Exercise instructions: Of the lines below, copy those that hold the word "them".

Information:

:::

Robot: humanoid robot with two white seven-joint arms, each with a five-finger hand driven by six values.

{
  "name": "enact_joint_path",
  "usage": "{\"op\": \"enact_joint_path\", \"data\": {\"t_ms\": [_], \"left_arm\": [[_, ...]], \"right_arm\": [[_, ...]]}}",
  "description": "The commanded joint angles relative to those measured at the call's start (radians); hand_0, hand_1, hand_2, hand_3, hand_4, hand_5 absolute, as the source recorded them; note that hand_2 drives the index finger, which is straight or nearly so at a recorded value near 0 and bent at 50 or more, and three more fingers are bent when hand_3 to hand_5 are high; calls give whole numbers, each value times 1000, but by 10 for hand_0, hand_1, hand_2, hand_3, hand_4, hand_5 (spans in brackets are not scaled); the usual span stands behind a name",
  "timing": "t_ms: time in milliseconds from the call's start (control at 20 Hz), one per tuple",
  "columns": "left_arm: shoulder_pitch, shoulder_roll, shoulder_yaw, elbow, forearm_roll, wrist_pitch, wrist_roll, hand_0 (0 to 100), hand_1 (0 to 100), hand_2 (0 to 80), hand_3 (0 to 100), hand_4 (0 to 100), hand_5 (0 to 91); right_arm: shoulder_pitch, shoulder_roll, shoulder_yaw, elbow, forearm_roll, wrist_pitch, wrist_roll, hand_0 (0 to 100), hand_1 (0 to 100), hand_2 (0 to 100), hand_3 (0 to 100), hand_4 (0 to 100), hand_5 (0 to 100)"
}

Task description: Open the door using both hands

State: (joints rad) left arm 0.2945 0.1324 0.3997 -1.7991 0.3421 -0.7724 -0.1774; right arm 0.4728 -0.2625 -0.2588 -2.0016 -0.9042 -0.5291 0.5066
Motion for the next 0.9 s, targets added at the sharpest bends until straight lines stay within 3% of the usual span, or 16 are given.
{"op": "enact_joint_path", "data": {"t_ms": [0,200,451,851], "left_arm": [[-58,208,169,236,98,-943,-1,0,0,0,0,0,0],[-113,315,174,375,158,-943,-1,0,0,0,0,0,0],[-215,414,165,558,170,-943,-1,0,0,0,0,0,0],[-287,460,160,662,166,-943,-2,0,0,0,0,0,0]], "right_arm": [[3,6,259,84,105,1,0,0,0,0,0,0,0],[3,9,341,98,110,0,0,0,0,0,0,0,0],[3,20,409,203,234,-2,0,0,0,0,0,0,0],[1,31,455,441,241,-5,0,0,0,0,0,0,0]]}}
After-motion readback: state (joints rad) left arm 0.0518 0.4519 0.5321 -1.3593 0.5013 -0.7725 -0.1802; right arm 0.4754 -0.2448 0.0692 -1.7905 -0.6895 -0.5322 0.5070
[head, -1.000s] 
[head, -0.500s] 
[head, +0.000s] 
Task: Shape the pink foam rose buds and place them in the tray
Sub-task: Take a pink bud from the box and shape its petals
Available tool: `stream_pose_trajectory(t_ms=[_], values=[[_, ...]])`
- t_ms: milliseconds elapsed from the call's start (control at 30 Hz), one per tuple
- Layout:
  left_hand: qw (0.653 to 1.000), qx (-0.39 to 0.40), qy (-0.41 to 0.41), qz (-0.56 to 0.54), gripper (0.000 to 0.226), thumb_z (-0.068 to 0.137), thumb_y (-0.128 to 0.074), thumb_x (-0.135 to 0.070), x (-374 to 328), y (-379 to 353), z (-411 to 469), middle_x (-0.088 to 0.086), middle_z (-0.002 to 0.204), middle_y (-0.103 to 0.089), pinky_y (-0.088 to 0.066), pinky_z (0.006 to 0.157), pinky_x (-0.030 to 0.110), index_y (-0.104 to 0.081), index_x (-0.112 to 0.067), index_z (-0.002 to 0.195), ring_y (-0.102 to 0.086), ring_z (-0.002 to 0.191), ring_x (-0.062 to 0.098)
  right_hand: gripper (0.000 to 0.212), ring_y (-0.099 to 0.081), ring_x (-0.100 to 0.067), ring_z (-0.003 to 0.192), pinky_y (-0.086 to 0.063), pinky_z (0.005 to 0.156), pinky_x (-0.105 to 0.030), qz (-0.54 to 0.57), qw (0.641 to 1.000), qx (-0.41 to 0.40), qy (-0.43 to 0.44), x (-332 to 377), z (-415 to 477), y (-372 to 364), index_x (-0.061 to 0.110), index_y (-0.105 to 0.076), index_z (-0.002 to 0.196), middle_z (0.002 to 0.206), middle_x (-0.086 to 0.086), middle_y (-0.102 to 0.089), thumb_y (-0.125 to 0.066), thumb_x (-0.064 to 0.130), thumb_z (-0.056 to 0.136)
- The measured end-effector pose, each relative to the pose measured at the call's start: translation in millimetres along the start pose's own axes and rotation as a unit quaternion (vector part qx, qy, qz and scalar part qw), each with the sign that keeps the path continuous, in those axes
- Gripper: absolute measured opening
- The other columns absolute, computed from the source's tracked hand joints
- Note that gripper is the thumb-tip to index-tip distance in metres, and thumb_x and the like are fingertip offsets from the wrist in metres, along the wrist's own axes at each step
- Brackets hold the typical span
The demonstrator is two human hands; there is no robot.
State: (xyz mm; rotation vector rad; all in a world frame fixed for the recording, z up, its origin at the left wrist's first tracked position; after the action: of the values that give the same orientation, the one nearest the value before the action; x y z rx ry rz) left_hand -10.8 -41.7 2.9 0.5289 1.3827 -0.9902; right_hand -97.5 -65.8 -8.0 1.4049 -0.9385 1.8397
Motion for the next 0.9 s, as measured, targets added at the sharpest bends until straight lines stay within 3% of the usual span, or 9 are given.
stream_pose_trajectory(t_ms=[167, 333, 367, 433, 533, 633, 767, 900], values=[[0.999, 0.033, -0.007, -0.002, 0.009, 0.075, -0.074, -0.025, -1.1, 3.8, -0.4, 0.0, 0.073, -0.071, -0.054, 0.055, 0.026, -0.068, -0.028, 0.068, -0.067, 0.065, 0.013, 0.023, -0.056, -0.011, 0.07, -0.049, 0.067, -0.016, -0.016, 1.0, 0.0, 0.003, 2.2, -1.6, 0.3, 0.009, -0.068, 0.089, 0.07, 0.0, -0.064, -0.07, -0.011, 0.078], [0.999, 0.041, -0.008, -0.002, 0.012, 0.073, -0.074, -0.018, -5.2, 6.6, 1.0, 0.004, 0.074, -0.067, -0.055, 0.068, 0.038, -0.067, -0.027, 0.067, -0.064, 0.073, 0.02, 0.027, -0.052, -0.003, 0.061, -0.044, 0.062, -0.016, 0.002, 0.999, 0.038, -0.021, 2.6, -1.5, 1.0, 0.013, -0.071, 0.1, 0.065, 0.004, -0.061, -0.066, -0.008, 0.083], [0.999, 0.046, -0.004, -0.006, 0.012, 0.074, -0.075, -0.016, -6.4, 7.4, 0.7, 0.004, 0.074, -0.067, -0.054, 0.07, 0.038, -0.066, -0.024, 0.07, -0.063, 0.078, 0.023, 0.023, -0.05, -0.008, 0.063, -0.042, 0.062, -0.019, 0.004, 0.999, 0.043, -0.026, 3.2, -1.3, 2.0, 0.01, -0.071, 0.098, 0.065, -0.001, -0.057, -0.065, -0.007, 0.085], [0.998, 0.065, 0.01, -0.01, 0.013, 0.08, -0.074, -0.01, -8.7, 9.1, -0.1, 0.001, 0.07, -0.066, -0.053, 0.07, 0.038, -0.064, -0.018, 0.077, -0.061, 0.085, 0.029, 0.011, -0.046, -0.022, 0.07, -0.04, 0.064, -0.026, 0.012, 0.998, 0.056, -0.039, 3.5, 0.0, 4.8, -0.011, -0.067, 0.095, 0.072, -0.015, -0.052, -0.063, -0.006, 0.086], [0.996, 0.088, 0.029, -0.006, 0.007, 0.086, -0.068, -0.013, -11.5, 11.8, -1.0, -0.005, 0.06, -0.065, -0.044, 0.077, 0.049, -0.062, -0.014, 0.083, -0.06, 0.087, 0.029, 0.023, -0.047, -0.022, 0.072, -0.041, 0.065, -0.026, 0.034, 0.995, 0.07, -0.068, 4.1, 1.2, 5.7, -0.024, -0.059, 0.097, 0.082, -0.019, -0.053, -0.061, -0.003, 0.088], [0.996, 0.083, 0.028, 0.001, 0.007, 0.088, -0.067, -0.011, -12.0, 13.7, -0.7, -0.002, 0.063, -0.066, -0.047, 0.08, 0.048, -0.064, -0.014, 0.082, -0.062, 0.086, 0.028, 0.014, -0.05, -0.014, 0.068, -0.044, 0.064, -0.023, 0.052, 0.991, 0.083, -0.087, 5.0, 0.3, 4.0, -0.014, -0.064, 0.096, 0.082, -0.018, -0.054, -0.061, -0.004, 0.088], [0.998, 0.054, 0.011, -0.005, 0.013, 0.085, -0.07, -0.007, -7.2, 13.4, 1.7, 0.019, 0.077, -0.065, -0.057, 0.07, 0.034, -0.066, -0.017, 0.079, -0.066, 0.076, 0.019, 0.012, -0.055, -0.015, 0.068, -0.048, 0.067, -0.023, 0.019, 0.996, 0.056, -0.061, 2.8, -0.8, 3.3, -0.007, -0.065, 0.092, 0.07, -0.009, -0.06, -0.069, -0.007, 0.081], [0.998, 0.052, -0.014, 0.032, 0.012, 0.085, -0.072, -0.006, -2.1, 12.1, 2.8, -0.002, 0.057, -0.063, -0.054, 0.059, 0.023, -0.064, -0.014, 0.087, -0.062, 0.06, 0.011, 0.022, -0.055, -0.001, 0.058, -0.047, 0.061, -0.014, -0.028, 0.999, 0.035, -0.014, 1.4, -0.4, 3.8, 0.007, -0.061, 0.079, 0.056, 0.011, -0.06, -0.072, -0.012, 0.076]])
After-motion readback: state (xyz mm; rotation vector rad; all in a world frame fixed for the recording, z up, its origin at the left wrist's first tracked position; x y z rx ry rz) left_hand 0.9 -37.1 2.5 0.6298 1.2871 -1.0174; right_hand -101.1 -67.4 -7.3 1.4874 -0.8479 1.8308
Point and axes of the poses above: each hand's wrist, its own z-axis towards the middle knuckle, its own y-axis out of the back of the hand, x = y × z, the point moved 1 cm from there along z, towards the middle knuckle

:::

Problem solution:
  "description": "The commanded joint angles relative to those measured at the call's start (radians); hand_0, hand_1, hand_2, hand_3, hand_4, hand_5 absolute, as the source recorded them; note that hand_2 drives the index finger, which is straight or nearly so at a recorded value near 0 and bent at 50 or more, and three more fingers are bent when hand_3 to hand_5 are high; calls give whole numbers, each value times 1000, but by 10 for hand_0, hand_1, hand_2, hand_3, hand_4, hand_5 (spans in brackets are not scaled); the usual span stands behind a name",
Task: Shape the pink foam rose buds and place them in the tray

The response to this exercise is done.